▸ About this exercise
Your task is to restate the data word for word.

* * *

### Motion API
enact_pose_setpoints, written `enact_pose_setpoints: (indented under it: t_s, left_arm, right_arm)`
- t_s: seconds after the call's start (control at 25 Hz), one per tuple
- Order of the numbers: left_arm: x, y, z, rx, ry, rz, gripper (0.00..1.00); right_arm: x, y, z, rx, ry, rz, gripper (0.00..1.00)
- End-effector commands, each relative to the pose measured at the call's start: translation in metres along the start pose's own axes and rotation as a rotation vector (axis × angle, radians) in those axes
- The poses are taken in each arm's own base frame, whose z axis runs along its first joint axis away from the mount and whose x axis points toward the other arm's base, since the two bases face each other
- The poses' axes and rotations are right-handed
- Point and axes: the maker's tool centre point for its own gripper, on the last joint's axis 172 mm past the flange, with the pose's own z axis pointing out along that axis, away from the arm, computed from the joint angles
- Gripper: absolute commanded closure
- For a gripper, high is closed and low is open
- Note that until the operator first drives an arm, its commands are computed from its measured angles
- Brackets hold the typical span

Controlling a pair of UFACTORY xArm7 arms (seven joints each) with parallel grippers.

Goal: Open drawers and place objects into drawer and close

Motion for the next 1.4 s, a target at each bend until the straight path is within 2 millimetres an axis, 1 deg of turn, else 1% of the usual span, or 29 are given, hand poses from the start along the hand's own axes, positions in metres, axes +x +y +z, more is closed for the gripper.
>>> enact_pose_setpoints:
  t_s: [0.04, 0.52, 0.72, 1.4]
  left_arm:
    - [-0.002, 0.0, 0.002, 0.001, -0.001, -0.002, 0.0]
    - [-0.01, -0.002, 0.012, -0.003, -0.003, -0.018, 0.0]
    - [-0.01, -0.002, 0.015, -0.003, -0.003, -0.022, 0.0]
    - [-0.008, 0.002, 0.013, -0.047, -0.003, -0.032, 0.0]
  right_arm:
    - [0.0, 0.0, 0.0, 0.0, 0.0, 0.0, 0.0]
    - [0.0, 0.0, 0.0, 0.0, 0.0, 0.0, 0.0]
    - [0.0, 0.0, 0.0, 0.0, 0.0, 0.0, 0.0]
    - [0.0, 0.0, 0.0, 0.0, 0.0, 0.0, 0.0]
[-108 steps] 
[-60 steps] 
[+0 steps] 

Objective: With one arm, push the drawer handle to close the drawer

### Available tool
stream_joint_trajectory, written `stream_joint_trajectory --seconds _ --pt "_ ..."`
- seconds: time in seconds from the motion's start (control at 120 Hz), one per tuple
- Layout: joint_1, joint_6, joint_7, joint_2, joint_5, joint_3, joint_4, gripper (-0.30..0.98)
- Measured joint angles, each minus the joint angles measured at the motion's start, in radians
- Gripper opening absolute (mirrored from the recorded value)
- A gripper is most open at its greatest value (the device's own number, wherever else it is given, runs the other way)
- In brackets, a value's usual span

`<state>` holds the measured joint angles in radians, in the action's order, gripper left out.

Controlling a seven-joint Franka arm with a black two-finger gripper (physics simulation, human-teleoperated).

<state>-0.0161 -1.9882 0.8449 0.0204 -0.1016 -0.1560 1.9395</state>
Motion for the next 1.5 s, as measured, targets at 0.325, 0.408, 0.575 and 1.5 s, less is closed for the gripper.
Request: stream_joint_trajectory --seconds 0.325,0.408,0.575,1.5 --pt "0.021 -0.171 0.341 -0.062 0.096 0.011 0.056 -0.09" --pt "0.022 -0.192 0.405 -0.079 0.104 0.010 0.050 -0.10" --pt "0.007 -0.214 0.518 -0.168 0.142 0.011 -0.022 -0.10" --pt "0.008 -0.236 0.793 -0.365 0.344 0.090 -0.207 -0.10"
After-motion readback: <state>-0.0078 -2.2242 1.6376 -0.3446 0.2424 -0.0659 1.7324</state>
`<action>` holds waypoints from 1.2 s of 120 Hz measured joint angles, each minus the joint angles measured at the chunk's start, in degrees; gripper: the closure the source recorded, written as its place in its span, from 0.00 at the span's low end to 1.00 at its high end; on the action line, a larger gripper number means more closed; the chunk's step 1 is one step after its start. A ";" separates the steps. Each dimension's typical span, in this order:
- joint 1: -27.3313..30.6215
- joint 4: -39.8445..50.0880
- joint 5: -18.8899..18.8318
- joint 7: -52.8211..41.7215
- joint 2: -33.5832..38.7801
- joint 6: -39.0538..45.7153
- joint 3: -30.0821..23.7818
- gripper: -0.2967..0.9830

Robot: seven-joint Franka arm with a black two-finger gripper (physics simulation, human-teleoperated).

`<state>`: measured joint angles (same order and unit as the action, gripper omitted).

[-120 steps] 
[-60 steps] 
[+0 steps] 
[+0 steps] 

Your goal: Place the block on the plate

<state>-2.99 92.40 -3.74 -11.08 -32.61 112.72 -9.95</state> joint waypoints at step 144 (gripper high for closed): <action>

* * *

▸ Output of the task
### Motion API
enact_pose_setpoints, written `enact_pose_setpoints: (indented under it: t_s, left_arm, right_arm)`
- t_s: seconds after the call's start (control at 25 Hz), one per tuple
- Order of the numbers: left_arm: x, y, z, rx, ry, rz, gripper (0.00..1.00); right_arm: x, y, z, rx, ry, rz, gripper (0.00..1.00)
- End-effector commands, each relative to the pose measured at the call's start: translation in metres along the start pose's own axes and rotation as a rotation vector (axis × angle, radians) in those axes
- The poses are taken in each arm's own base frame, whose z axis runs along its first joint axis away from the mount and whose x axis points toward the other arm's base, since the two bases face each other
- The poses' axes and rotations are right-handed
- Point and axes: the maker's tool centre point for its own gripper, on the last joint's axis 172 mm past the flange, with the pose's own z axis pointing out along that axis, away from the arm, computed from the joint angles
- Gripper: absolute commanded closure
- For a gripper, high is closed and low is open
- Note that until the operator first drives an arm, its commands are computed from its measured angles
- Brackets hold the typical span

Controlling a pair of UFACTORY xArm7 arms (seven joints each) with parallel grippers.

Goal: Open drawers and place objects into drawer and close

Motion for the next 1.4 s, a target at each bend until the straight path is within 2 millimetres an axis, 1 deg of turn, else 1% of the usual span, or 29 are given, hand poses from the start along the hand's own axes, positions in metres, axes +x +y +z, more is closed for the gripper.
>>> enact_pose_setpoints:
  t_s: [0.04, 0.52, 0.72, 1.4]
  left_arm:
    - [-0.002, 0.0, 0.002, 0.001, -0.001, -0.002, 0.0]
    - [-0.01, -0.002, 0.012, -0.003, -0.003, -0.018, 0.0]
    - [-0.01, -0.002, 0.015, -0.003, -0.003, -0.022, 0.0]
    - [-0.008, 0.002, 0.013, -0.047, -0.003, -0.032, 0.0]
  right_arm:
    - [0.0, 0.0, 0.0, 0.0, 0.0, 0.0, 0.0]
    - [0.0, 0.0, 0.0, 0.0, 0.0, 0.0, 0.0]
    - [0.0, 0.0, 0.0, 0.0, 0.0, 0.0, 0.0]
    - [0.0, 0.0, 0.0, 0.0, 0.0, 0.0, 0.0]
[-108 steps] 
[-60 steps] 
[+0 steps] 

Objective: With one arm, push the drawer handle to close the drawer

### Available tool
stream_joint_trajectory, written `stream_joint_trajectory --seconds _ --pt "_ ..."`
- seconds: time in seconds from the motion's start (control at 120 Hz), one per tuple
- Layout: joint_1, joint_6, joint_7, joint_2, joint_5, joint_3, joint_4, gripper (-0.30..0.98)
- Measured joint angles, each minus the joint angles measured at the motion's start, in radians
- Gripper opening absolute (mirrored from the recorded value)
- A gripper is most open at its greatest value (the device's own number, wherever else it is given, runs the other way)
- In brackets, a value's usual span

`<state>` holds the measured joint angles in radians, in the action's order, gripper left out.

Controlling a seven-joint Franka arm with a black two-finger gripper (physics simulation, human-teleoperated).

<state>-0.0161 -1.9882 0.8449 0.0204 -0.1016 -0.1560 1.9395</state>
Motion for the next 1.5 s, as measured, targets at 0.325, 0.408, 0.575 and 1.5 s, less is closed for the gripper.
Request: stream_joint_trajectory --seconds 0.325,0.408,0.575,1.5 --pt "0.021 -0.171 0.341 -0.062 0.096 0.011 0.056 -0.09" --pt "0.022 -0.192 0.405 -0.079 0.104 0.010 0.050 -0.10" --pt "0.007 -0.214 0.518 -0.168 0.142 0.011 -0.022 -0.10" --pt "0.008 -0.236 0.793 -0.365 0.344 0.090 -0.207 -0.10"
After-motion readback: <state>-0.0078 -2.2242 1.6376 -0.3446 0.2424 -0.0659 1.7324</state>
`<action>` holds waypoints from 1.2 s of 120 Hz measured joint angles, each minus the joint angles measured at the chunk's start, in degrees; gripper: the closure the source recorded, written as its place in its span, from 0.00 at the span's low end to 1.00 at its high end; on the action line, a larger gripper number means more closed; the chunk's step 1 is one step after its start. A ";" separates the steps. Each dimension's typical span, in this order:
- joint 1: -27.3313..30.6215
- joint 4: -39.8445..50.0880
- joint 5: -18.8899..18.8318
- joint 7: -52.8211..41.7215
- joint 2: -33.5832..38.7801
- joint 6: -39.0538..45.7153
- joint 3: -30.0821..23.7818
- gripper: -0.2967..0.9830

Robot: seven-joint Franka arm with a black two-finger gripper (physics simulation, human-teleoperated).

`<state>`: measured joint angles (same order and unit as the action, gripper omitted).

[-120 steps] 
[-60 steps] 
[+0 steps] 
[+0 steps] 

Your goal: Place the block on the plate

<state>-2.99 92.40 -3.74 -11.08 -32.61 112.72 -9.95</state> joint waypoints at step 144 (gripper high for closed): <action>

Here the exercise is finished.